Monday, May 13, 2013

Lessons from WDW #8: Building

“You can design and create, and build the most wonderful place in the world. But it takes people to make the dream a reality.” - Walt Disney



It's well-established that I am a big Disney fan. Our family goes annually, and often we try to make the trip more than once in a year. I know lots of folks who understand this, and I also know lots who have trouble understanding what the possible appeal could be to go to the same place every year. But to me, we aren't returning to the same place every year. The remarkable team of Imagineers, cast members, animators, and Dream Builders are constantly imagining new ways to entertain and inspire their guests. The classic rides evolve or are retired, and new rides grow-up around them. New experiences are developed, and new characters make their appearance. More importantly, because there are experiences designed for all types of guests, and because the members of our family grow up through different stages, some experiences become a focus at certain times in our lives.


"You don't build it for yourself. You know what the people want and you build it for them." —Walt Disney


Our most recent trip took place over Spring Break, and while the park was as crowded as I've ever seen it, the experience was as rewarding as always, with so many new things to experience. A short list of firsts for our family included new details on the Pirates of the Caribbean ride, the all-new Fantasyland (featuring The Little Mermaid ride, Belle's castle and village, Rapunzel's tower and village, and so much more), a new quest-based game in Adventureland, an amazing lunch at the new Be Our Guest restaurant, the meet and greet Fairytale Garden experience where we met Brave's Merida, meals at Citrico's and the Beach Club resort, EPCOT's Flower and Garden Festival, accommodations at Pop Century Resort, and an amazing visit to Bibbity Bobbity Boutique. All of these experiences were brand new or new variations on old favorites. 

Yes, we still enjoyed the rides and experiences that we always look forward to retuning to, and that is part of what I love about Walt Disney World as well. But to say that returning to Disney equals doing the same thing each year is just not true.


"My fun is working on a project and solving the problems." —Walt Disney



All over the parks, you can see signs of Walt Disney World's continuous evolution. Literally, signs (like the one to the left). Each sign includes a quote from Walt Disney that speaks to the Disney culture's insistence on persistent creation. To me, that signifies a team that understands that everyday is a different day that offers new opportunities and requires a fresh approach to designing experiences for both new guests and returning guests. This passion for creating the best possible experience for the folks who are visiting today, instead of just maintaining what worked for last year's visitors represents a thriving team culture that is unlikely to lose relevance over time.


“We keep moving forward, opening new doors, and doing new things, because we’re curious and curiosity keeps leading us down new paths.” -- Walt Disney


So my lesson for education, here, is that we must always be focused on the future, so that we can anticipate and serve the needs of today's students. We must be willing to see that some of our classic lessons no longer work and should be retired, while the ones we keep can always use a new twist. We must collectively build meaningful experiences for our learners through teamwork and a commitment to a shared culture of excellence.

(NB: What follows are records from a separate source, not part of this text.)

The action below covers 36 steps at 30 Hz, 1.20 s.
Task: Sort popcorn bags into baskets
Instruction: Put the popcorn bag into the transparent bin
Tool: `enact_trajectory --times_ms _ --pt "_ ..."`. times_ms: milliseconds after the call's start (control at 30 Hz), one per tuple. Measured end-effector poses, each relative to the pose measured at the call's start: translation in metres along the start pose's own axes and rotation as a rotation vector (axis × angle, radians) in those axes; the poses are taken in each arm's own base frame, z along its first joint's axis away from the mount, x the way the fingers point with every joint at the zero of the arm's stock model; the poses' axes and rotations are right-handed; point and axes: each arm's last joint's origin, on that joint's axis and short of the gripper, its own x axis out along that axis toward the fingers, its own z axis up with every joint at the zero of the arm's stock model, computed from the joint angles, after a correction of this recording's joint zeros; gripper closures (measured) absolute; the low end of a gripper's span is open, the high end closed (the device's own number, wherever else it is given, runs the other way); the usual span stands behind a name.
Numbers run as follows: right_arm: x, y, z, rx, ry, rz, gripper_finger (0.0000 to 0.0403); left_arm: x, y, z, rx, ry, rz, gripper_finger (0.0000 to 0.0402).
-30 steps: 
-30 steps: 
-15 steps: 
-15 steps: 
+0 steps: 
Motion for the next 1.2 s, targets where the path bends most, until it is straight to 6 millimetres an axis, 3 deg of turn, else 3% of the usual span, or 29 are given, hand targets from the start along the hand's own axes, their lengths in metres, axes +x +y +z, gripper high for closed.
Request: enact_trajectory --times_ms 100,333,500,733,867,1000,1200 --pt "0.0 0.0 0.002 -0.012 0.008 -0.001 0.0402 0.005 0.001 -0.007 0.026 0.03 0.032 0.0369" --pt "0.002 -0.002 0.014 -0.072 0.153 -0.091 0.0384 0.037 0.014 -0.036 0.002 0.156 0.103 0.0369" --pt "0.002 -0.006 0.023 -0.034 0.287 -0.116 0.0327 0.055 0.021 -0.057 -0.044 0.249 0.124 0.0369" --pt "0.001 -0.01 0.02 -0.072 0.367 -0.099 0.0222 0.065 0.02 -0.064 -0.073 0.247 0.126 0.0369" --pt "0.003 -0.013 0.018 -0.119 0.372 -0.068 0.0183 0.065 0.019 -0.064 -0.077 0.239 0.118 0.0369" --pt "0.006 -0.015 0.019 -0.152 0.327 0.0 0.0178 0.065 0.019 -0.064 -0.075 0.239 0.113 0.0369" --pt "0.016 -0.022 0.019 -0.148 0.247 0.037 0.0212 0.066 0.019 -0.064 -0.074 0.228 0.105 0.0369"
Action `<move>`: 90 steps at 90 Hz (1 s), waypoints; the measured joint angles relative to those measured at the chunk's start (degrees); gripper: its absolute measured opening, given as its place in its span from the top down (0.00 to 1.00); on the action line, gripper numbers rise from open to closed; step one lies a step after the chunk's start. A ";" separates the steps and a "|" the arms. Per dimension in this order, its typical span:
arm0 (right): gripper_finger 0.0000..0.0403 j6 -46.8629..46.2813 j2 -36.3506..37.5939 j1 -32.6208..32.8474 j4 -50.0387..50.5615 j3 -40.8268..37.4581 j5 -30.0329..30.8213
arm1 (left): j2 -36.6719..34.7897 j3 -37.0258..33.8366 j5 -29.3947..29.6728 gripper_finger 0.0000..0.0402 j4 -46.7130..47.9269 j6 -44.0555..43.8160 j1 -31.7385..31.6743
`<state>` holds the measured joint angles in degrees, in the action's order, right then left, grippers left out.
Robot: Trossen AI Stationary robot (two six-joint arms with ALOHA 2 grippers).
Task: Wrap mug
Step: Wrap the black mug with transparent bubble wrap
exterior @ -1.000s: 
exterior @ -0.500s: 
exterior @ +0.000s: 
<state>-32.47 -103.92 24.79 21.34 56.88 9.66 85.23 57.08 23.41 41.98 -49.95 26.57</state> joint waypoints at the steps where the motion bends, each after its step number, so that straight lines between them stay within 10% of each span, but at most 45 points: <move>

We must constantly be looking for the thing that needs to be built and joyfully work together to build that experience because we know it will serve today's learners better than what we've built in the past.

When I think about my own experiences with schools, I'm often forced to admit that they are not places that easily embrace change and renewal as the work to be done. The things we build are often intentionally built to exist year after year. They worked for last year's class, and they'll work just fine for this year's kids as well. In this way, much of education has become calcified into a reflection of the fresh thinking that happened decades ago. 


"The fun is in always building something. After it's built, you play with it awhile and then you're through. You see, we never do the same thing twice around here. We're always opening up new doors." —Walt Disney


But when I walk into a classroom or building where the culture affirms change and growth, I can feel the excitement in the air. I know that those places won't look the same next year as they do this year, but they will be just as engaging and exciting. Those teachers and administrators are Dream Builders in the same tradition as Walt Disney. So, as we look ahead to summer, and the opportunity to design and plan for next year's learners, I hope that we all will be inspired to create learning experiences and environments that will matter to the kids we serve. I hope we will all come to work, excited to be part of a team whose purpose is to enhance wonder and make learning personally powerful. And I hope that we will promote the joy of learning, while we let go of the pieces that no longer fit.